I'll need these, but... I realize something. I can end everything right now. I can take the entire bottle, and I'll be put to peace.
Crying, I only take two with water. I have to keep fighting. Fighting to stay with Noah and my family and all of my friends. I need to fight long and hard until I can't anymore.
"What are you doing?" I hear him ask.
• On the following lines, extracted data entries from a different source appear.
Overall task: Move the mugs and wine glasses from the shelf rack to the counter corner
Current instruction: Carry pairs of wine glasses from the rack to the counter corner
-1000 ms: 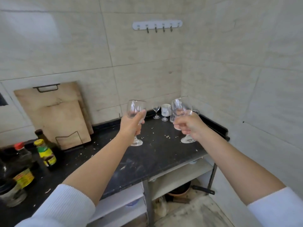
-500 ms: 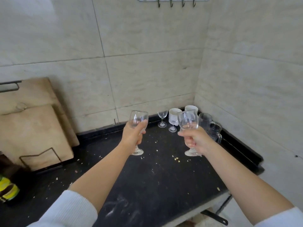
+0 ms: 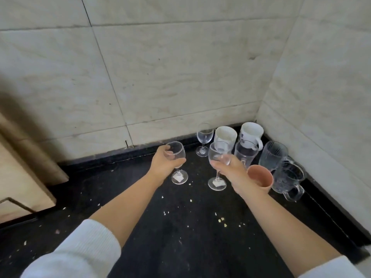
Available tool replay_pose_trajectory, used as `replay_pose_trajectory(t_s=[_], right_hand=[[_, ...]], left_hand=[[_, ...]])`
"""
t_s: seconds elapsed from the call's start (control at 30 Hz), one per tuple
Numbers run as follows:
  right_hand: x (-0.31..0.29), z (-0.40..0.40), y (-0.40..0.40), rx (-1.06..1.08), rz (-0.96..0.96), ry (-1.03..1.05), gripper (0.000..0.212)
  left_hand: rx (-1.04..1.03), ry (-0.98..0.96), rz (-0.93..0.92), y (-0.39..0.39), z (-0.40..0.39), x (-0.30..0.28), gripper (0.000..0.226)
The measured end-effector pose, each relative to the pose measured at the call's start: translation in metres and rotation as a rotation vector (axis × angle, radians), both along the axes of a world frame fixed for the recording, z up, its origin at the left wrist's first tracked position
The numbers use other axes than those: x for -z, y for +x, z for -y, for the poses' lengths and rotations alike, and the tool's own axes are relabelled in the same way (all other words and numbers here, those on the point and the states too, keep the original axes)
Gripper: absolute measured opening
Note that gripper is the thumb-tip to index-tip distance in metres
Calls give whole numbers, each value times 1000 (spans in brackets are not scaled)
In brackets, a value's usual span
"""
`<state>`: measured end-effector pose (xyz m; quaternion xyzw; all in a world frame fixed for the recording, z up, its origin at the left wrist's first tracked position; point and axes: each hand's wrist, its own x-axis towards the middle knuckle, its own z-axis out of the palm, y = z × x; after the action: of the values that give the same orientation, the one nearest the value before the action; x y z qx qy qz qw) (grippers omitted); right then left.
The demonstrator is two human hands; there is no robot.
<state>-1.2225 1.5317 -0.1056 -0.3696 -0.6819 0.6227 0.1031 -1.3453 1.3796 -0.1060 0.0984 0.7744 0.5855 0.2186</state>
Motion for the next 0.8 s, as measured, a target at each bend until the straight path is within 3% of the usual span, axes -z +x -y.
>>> replay_pose_trajectory(t_s=[0.1, 0.33, 0.57, 0.8], right_hand=[[17, -17, -30, -22, 32, 106, 40], [63, -47, -73, -108, 30, 176, 69], [87, -52, -93, -184, -17, 259, 55], [90, -54, -103, -187, -21, 258, 57]], left_hand=[[-33, -54, -36, -17, -18, 15, 70], [-21, -200, -89, -54, -69, 38, 53], [15, -267, -104, -78, -101, 58, 50], [-50, -244, -100, -92, -114, 72, 51]])
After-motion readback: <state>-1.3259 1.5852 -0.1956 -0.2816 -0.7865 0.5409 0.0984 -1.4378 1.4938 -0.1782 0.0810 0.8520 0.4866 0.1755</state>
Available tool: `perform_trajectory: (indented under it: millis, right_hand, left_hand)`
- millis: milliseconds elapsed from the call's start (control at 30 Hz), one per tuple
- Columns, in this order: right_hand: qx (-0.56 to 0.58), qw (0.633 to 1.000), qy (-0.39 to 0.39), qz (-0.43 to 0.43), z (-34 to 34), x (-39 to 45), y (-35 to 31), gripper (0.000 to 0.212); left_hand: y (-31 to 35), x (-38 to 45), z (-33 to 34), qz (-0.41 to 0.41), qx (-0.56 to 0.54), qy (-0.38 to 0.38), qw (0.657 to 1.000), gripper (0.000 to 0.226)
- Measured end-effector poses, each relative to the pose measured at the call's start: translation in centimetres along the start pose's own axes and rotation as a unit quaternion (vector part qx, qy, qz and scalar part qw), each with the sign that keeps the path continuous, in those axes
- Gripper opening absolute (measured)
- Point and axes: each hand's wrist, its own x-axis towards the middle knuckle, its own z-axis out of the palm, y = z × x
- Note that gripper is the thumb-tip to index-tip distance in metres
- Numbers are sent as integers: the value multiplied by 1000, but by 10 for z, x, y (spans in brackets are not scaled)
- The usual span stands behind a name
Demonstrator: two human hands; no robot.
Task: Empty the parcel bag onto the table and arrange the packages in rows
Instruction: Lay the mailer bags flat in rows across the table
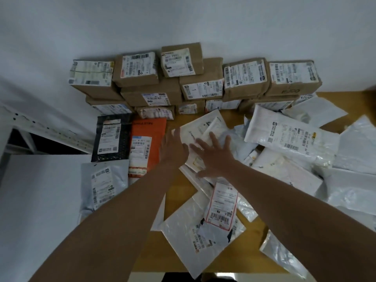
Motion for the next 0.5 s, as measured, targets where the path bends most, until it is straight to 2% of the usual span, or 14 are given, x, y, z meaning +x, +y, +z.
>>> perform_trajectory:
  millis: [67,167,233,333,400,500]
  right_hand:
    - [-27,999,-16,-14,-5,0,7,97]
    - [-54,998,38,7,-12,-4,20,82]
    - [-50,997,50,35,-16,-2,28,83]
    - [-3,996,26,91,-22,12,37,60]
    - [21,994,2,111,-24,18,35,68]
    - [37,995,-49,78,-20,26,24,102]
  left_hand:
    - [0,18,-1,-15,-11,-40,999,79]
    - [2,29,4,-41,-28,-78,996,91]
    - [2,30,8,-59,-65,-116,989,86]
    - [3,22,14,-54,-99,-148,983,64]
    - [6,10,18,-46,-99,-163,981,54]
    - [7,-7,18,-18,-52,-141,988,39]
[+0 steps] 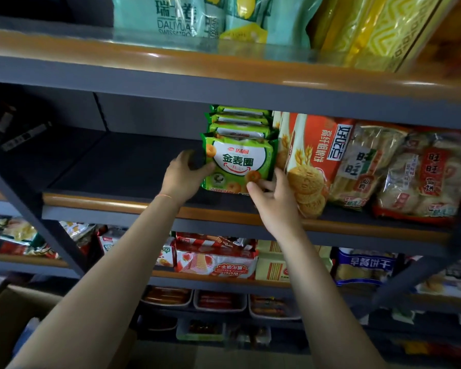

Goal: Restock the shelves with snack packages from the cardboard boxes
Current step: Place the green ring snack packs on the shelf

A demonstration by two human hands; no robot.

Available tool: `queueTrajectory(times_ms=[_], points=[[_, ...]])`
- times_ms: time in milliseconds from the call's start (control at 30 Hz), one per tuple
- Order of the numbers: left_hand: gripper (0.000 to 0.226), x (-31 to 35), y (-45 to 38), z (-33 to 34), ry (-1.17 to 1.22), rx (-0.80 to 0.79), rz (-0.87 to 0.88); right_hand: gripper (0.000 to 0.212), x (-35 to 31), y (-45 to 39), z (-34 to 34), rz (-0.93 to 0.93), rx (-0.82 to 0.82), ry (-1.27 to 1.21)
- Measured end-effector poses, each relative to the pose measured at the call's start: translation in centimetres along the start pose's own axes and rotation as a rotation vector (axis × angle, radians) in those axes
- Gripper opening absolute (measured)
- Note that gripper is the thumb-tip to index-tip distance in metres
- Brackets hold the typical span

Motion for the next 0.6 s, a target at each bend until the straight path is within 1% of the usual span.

I reluctantly walk towards the door. I'm still sobbing and I can't stop. The keypad buzzes as I open the door.
"Oh, Crystal!" He cries, happy to see me. He throws his arms towards me, looking like he's about to hug me. Expecting something else, I flinch and squeeze my eyes shut.
He stops. Dead silence. "Oh God, what have I done..." Monster sighs. "Let's see, you kidnapped me and ruined my life. You also hit me, if you couldn't tell." I snap, looking up at him, "I knew it was a lie, you saying that you wouldn't hurt me."
"Oh my God, your face. Is your nose broken?" He gasps. "I think." I cry. He grabs my wrist and drags me toward the kitchen.
  The kitchen is clean again, no broken bottles. He picks out a small ice pack from the fridge and hands it to me.
   I alternate it between my nose and jaw as we sit on the couch in silence. "Why.." I ask faintly and miserably. "I was drunk- and I..." He begins, not understanding. "No, I mean why me? Billions of girls, but this happens to me. Why did you take me?" I ask angrily and sadly at the same time.
   "Crystal. Do you want the whole story?" He asks me. I nod carefully, looking up at him.
  
  "Well, then you better sit back because it's a long one."